Ce mardi 8 septembre 2026, la presse sénégalaise s’est réveillée avec les yeux rivés sur l’Assemblée nationale. Un homme concentre les manchettes, les interrogations et les attentes : le Premier ministre Ahmadou Al Aminou Lô, attendu devant les députés pour sa Déclaration de politique générale. Mais à parcourir les journaux de ce matin, ce n’est pas seulement un chef de gouvernement qui passe son grand oral. C’est toute une politique publique qui entre dans l’hémicycle pour se confronter à l’épreuve des faits.
Le Quotidien choisit une formule saisissante et écrit que « Lô entre à Soweto », pour décrire une Assemblée annoncée particulièrement hostile. L’Observateur reste dans le même registre et place le Premier ministre « face à 240 minutes de feu », là où Source A prévient simplement : « Ça va chauffer ». Chez nos confrères d’EnQuête, le constat est encore plus abrupt : « Un PM seul ! ». Sud Quotidien, lui, situe cette Déclaration de politique générale au cœur du « bras de fer Diomaye-Pastef », tandis que Les Échos met directement en scène un « Al Aminou Lô face à Sonko ». Enfin, Tribune pose la question qui plane au-dessus de l’hémicycle : la majorité parlementaire ira-t-elle jusqu’à brandir l’arme de la motion de censure ?
Mais derrière le spectacle politique, les journaux rappellent surtout que les Sénégalais attendent des réponses à leurs préoccupations quotidiennes. WalfQuotidien parle de « mille et une attentes ». L’AS place le Premier ministre « dans la fournaise » de la dette, des deniers publics, des coupures d’électricité et de la vie chère. L’Évidence décrit, de son côté, des Sénégalais soumis à une « double pression » : les coupures et la flambée des prix. Et Yoor-Yoor ajoute à cette équation le retour du FMI, sur fond d’endettement et de contraintes budgétaires.

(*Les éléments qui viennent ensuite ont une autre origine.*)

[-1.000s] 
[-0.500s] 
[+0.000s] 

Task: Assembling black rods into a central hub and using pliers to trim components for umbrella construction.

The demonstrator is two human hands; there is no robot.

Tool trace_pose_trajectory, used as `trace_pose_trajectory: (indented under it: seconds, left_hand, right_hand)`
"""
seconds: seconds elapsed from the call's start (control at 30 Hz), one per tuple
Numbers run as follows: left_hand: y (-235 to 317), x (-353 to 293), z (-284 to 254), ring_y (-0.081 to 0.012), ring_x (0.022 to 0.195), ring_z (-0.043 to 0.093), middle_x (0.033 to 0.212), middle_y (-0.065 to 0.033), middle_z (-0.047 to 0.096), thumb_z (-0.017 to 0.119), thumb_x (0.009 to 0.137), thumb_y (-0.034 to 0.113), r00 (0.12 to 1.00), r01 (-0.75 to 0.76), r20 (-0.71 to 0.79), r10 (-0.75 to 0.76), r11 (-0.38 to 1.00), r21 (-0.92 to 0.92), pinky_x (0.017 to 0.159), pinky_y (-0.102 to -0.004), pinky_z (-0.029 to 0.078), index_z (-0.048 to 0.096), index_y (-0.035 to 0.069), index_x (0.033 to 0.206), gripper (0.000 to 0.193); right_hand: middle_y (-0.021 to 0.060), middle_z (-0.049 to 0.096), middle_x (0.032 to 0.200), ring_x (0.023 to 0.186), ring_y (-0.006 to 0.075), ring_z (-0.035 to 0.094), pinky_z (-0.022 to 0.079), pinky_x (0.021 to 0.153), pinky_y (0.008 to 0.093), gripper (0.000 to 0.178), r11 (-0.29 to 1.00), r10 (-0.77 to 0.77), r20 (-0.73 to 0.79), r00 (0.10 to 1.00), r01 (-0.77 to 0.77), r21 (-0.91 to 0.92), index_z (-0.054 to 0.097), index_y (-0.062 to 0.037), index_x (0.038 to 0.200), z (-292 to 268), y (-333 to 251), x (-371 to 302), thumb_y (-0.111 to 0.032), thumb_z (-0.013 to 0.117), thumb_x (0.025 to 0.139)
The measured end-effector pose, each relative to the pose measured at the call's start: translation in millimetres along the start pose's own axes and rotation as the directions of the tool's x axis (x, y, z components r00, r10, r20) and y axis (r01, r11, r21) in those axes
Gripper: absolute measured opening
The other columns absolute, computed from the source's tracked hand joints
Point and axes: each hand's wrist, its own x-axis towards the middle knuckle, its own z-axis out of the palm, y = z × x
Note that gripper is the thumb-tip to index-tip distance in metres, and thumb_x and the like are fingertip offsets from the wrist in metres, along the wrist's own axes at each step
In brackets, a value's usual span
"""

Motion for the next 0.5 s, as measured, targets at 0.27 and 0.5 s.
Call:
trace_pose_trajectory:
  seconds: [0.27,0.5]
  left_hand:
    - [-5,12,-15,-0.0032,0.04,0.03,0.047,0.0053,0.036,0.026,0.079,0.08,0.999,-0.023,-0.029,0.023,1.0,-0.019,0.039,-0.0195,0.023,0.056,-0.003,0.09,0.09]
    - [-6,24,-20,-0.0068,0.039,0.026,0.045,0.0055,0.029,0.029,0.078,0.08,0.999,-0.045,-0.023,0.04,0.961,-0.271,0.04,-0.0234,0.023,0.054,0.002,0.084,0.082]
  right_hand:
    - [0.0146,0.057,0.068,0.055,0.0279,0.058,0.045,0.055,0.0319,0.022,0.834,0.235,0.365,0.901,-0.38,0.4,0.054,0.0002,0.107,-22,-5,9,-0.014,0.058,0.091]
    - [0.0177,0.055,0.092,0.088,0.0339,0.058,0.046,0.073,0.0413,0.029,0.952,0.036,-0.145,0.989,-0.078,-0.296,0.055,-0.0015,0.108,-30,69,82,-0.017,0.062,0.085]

C’est précisément là que Vox Populi invite à dépasser la rhétorique. Selon le professeur Faillou Coundoul, Al Aminou Lô « n’arrive ni avec une page blanche ni avec un nouveau projet politique ». Autrement dit, après les promesses vient désormais le temps du bilan : emploi, pouvoir d’achat, eau, électricité, école, hôpital, financement de l’économie et fonctionnement du service public. Et surtout, avec quels moyens, quels délais et quels arbitrages ?
La tension sociale, elle, ne s’arrête pas aux portes du Parlement. Plusieurs quotidiens reviennent sur la grève de quarante-huit heures maintenue par le SAMES ces 8 et 9 septembre. Au moment même où le gouvernement expose ses ambitions sanitaires, les blouses blanches expriment donc leur colère. En contrepoint, Source A, Le Soleil, Rewmi et L’AS mettent en avant la reprise des bourses de sécurité familiale : 469 497 bénéficiaires sont annoncés, pour une enveloppe de 70 milliards de francs CFA.
Et puis, au milieu de cette actualité lourde, quelques images donnent de l’air. Air Sénégal accueille un Boeing 737-800 baptisé « Gorée », appelé notamment à accompagner la séquence des Jeux olympiques de la jeunesse Dakar 2026. Sur les pelouses, les Lionceaux U17 infligent quatre buts à zéro à la Mauritanie. Tribune Sport, enfin, met en lumière le nouveau stade municipal de Diass, présenté par le maire Mamadou Ndione comme un investissement de 699 millions de francs CFA réalisé sur fonds propres.
Ainsi va le Sénégal de ce mardi matin : une Assemblée qui s’apprête à rugir, des médecins qui débrayent, des ménages qui comptent leurs dépenses, une économie qui cherche de l’oxygène, mais aussi des avions qui décollent et une jeunesse qui marque des buts.
Alors, lorsque les micros de l’Assemblée s’allumeront, le pays écoutera. Il écoutera les chiffres, les promesses, les réponses et les silences. Car une Déclaration de politique générale peut remplir plusieurs heures de débats ; elle ne prend véritablement son sens que lorsqu’elle rencontre la vie quotidienne des citoyens.
Et chez nous, on le dit : « Nit, nitay garabam » — l’homme est le remède de l’homme. Que les mots soient fermes, que la contradiction soit libre, que le débat soit sans complaisance, mais que personne n’oublie que derrière les batailles politiques demeure une seule maison commune : le Sénégal.
Que Dieu préserve notre pays, qu’Il y maintienne la paix, la sérénité et la concorde, et que la stabilité de nos institutions demeure au-dessus de toutes les ambitions et de toutes les divergences.